October 24, 2017

An international project initiated by an Israeli professor has resulted in the most comprehensive catalog and atlas of every reptile on Earth, including 10,000 species of snakes, lizards, and tortoises and nearly 32,000 land vertebrate species altogether.

An international team of 39 researchers worked on the new “Atlas of Life,” as described in Nature Ecology & Evolution.

The atlas links the new reptile information with existing maps for birds, mammals and amphibians. The resulting information provides a missing piece to the puzzle of global conservation planning and prioritization.
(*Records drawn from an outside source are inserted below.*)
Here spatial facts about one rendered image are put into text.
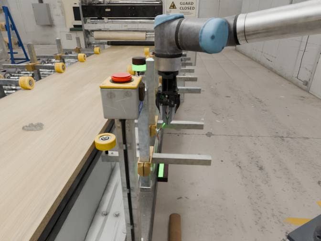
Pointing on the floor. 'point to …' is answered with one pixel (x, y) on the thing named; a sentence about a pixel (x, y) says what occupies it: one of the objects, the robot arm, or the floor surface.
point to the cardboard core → (175, 227)
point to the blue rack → (10, 37)
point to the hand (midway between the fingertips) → (167, 120)
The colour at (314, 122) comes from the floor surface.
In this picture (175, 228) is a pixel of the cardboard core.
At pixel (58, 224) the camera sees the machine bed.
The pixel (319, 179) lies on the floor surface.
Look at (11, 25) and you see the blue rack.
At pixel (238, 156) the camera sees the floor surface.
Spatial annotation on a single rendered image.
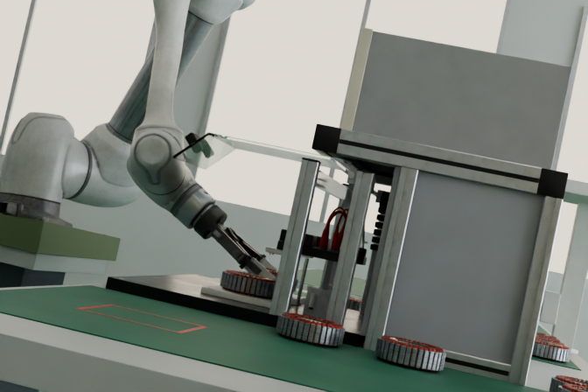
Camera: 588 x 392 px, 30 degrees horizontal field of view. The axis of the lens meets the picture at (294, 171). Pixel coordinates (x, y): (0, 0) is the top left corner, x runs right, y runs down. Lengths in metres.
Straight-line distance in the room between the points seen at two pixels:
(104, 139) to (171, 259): 4.31
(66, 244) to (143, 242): 4.51
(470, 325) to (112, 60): 5.62
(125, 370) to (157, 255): 5.93
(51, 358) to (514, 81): 1.11
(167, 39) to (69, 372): 1.40
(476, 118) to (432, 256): 0.28
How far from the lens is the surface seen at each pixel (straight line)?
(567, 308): 3.22
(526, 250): 1.92
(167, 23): 2.55
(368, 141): 1.92
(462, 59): 2.05
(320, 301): 2.10
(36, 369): 1.24
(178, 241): 7.09
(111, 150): 2.81
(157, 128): 2.29
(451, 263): 1.91
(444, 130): 2.03
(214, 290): 2.10
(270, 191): 6.97
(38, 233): 2.56
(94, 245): 2.76
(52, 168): 2.73
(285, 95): 7.02
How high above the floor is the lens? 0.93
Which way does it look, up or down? 3 degrees up
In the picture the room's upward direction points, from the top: 12 degrees clockwise
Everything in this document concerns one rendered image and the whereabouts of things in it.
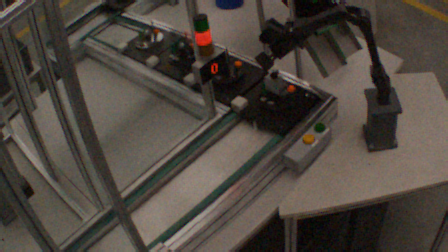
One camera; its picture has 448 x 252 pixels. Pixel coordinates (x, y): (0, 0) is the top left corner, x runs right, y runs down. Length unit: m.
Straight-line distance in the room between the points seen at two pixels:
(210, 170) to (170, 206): 0.21
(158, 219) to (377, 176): 0.81
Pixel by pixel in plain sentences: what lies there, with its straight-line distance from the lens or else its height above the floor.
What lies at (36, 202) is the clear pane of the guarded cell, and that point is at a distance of 1.17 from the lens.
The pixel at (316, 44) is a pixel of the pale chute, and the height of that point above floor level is 1.08.
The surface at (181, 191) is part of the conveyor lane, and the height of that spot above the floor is 0.92.
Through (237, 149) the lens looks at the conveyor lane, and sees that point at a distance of 1.98.
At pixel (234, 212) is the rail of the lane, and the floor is 0.90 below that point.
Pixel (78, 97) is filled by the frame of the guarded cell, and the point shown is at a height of 1.69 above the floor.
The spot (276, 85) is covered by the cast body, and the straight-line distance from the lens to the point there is 1.99.
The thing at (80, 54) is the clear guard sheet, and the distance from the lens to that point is 1.52.
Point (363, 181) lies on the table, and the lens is 1.92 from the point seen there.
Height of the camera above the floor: 2.32
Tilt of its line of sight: 43 degrees down
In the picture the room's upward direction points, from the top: 10 degrees counter-clockwise
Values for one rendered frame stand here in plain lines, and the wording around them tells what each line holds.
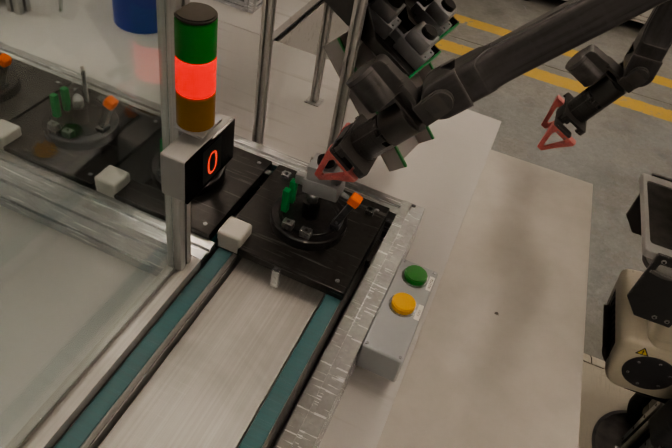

A gecko (Cyrtodactylus bintangtinggi) from Malaysia. Photo courtesy of BGU

“Mapping the distributions of all reptiles was considered too difficult to tackle. But thanks to a team of experts on the lizards and snakes of some of the most poorly known regions of the world, we managed to achieve this, and hopefully contribute to the conservation of these often elusive vertebrates that suffer from persecution and prejudice,” said Prof. Shai Meiri, the Tel Aviv University zoologist who first planned and has been leading the project for the past 10 years.

This snake is a Vipera ammodytes. Photo by Alex Slavenko

Tel Aviv University, Ben-Gurion University of the Negev and the Technion-Israel Institute of Technology all had representatives on the research project.

The International Union for the Conservation of Nature is currently classifying the species featured in a free online map, rating them from “critically endangered” to “least concern.”

According to lead author Uri Roll, a fellow in desert ecology at Ben-Gurion University of the Negev’s Jacob Blaustein Institutes for Desert Research, “Lizards typically tend to have weird distributions and often like hot and dry places, so many of the newly identified conservation priority areas are in drylands and deserts. This isn’t as much of a characteristic for birds or mammals, so we couldn’t have guessed that in advance.”

Atlas of all Land Vertebrates. Graph courtesy of BGU

Roll also analyzed the overlap of different land-vertebrate groups with current conservation priorities and protected areas to explore the outcome of these initiatives. “It turns out that reptiles fare worse than mammals and birds, and within that lizards and turtles fare the worst.”

To address these deficiencies, the researchers constructed a new prioritization plan. “We discovered that arid and semi-arid regions in various parts of the world have been under-prioritized for conservation and we will need to reevaluate our broadest conservation initiatives,” said Roll.